Un callejón pintado antes de la pista
Un callejón de murales en Egia marca la entrada a Dabadaba, un recinto que ha hecho de su escala reducida una virtud: sala diáfana de 250 m², aforo de 300 personas, terraza alargada y una proximidad física poco habitual entre cabina, escenario y público. Desde 2014 funciona como una de las bisagras culturales de San Sebastián, mezclando conciertos, noches de club, dj sets, proyecciones, mercadillos y presentaciones sin separar de forma rígida la música en directo de la pista.
Programación sin carril único
La identidad musical del espacio se apoya en el riesgo y la mezcla. Su propia actividad supera los 300 artistas programados al año y se mueve con naturalidad del techno al flamenco, del indie al rock and roll, del hip hop al jazz y de la electrónica de bajas frecuencias a propuestas de pop, psicodelia o sonidos globales. En su historial oficial aparecen nombres tan distintos como Rosalía, C. Tangana, Peggy Gou, Andrew Weatherall, Hunee, Helena Hauff, Kiasmos, Ben UFO, Avalon Emerson u Octo Octa, señal de una programación que ha conectado la escena local con circuitos internacionales sin perder tamaño humano.

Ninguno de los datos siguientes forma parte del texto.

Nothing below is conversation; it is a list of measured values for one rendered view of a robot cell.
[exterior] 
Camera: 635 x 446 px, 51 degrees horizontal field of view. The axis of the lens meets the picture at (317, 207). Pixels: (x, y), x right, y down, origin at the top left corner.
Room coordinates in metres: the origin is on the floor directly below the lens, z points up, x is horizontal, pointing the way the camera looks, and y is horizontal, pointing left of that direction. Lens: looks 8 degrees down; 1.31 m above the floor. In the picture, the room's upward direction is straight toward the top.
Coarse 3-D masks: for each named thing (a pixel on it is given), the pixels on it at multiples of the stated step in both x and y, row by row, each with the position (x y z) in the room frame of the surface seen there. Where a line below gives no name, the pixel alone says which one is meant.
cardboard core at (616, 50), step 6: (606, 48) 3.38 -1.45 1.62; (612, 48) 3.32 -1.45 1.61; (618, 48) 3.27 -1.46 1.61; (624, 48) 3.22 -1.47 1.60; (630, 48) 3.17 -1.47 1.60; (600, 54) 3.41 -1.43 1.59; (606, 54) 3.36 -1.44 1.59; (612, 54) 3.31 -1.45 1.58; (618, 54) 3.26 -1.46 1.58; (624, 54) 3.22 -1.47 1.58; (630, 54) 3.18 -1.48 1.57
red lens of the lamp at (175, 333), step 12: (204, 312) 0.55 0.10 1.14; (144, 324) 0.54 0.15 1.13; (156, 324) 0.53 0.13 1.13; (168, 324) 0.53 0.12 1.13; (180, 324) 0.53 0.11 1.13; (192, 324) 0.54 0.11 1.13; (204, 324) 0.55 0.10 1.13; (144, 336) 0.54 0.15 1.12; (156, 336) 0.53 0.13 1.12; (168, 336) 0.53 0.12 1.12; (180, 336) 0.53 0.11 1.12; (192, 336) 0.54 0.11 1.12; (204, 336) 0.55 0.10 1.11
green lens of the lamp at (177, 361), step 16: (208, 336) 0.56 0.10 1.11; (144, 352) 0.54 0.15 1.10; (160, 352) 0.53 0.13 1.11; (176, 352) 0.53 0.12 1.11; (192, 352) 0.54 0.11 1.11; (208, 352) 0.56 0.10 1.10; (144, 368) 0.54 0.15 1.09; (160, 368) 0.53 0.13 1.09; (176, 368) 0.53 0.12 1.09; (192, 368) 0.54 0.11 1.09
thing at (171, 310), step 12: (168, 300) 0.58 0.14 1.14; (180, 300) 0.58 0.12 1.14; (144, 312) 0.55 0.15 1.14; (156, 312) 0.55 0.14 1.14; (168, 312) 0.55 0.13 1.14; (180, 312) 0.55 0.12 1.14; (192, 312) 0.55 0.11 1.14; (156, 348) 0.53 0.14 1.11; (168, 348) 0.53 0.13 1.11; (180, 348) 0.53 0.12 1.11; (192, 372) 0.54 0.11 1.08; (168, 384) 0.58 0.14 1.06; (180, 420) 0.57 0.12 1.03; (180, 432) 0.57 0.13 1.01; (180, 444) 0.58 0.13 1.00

Pequeño formato, equipo serio
La sala no trabaja como un gran club de masas, sino como un punto de encuentro compacto en el que el diseño del recinto condiciona la experiencia. El rider técnico confirma un sistema FOH TW AUDiO con subgraves B18, ampliación cuadrafónica para club, amplificación Powersoft y mesa Midas M32, además de cabina con CDJ, mezcladores Pioneer y Allen & Heath Xone:96, y platos Technics. El escenario de 5,40 x 4,40 m, la pantalla de proyección y el backstage permiten alternar conciertos, electrónica y formatos híbridos sin convertir el lugar en una sala neutra.
Una casa rara en Egia
Dabadaba ha crecido como una casa amiga para público inquieto, artistas emergentes y promotoras que necesitan un espacio flexible. Su terraza actúa como respiro exterior, la taquilla integra guardarropa y la política de acceso se basa en respeto, inclusividad y tolerancia cero ante actitudes sexistas, homófobas, racistas, clasistas o violentas. Las noches de club suelen ocupar viernes, sábados y fechas especiales, mientras que los conciertos se programan de forma variable. Esa combinación de barrio, pista y curaduría explica por qué el local sigue siendo una pieza singular dentro de la cultura de club donostiarra.